[TASK DESCRIPTION] Every line in the material below that includes "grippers" should be copied.

(INPUT FOR THIS TASK Opens)

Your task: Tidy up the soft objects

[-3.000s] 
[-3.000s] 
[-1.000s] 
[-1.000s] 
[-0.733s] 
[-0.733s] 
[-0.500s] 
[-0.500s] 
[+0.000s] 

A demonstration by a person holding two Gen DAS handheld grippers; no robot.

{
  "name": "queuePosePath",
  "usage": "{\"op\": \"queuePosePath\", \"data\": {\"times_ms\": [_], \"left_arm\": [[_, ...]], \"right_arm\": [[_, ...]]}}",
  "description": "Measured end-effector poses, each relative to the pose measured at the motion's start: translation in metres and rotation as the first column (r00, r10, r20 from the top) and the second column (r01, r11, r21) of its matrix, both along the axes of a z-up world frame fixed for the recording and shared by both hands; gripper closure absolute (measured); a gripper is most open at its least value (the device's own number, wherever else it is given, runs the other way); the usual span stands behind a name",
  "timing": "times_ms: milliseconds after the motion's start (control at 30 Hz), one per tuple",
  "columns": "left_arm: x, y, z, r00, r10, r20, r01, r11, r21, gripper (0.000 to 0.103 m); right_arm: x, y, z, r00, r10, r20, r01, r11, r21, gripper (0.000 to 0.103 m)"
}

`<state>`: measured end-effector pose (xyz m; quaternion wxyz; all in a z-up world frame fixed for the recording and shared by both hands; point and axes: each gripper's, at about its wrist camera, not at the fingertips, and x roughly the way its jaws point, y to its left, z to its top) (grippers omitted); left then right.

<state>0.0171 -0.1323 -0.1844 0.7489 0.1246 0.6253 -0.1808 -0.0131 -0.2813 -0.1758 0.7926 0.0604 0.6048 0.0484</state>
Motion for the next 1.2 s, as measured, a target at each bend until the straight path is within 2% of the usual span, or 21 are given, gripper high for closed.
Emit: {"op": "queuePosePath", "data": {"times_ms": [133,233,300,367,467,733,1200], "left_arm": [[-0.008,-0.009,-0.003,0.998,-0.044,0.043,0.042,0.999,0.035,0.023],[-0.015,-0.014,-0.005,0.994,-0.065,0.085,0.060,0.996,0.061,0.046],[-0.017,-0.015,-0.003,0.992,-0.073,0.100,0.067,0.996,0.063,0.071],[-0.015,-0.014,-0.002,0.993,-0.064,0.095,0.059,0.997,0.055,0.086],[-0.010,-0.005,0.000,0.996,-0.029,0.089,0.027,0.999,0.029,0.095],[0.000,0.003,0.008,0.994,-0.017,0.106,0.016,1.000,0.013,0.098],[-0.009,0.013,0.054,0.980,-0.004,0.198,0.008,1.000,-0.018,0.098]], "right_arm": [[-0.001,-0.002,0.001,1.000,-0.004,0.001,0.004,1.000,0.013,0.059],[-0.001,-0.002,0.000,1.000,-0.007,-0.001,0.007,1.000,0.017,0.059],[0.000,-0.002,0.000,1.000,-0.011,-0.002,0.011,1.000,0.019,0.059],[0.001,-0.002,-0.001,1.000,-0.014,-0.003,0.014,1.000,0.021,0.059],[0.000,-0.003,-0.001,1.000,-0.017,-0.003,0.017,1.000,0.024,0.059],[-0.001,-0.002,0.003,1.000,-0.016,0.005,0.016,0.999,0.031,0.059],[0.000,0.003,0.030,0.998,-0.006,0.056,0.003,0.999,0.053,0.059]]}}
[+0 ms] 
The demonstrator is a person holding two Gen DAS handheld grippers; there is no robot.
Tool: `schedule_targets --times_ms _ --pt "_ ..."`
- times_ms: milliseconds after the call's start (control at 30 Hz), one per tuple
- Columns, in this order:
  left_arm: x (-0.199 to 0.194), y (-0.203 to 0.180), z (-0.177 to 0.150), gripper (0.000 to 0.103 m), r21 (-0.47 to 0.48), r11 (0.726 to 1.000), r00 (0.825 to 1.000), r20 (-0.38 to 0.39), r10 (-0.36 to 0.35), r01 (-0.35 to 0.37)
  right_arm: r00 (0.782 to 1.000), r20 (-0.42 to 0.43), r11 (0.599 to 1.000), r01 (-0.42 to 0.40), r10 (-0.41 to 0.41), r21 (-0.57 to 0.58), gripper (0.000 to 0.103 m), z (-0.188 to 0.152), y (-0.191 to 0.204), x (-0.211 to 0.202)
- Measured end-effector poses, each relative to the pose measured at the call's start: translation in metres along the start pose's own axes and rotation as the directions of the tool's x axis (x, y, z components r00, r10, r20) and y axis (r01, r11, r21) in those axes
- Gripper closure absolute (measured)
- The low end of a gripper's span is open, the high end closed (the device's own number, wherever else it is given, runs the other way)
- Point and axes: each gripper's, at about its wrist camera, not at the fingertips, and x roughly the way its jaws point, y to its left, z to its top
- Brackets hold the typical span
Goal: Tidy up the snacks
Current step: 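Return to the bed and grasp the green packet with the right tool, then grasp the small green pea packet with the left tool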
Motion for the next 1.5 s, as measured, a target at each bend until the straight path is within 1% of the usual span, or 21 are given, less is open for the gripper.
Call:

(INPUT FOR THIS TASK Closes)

[THE ANSWER]
A demonstration by a person holding two Gen DAS handheld grippers; no robot.
`<state>`: measured end-effector pose (xyz m; quaternion wxyz; all in a z-up world frame fixed for the recording and shared by both hands; point and axes: each gripper's, at about its wrist camera, not at the fingertips, and x roughly the way its jaws point, y to its left, z to its top) (grippers omitted); left then right.
The demonstrator is a person holding two Gen DAS handheld grippers; there is no robot.

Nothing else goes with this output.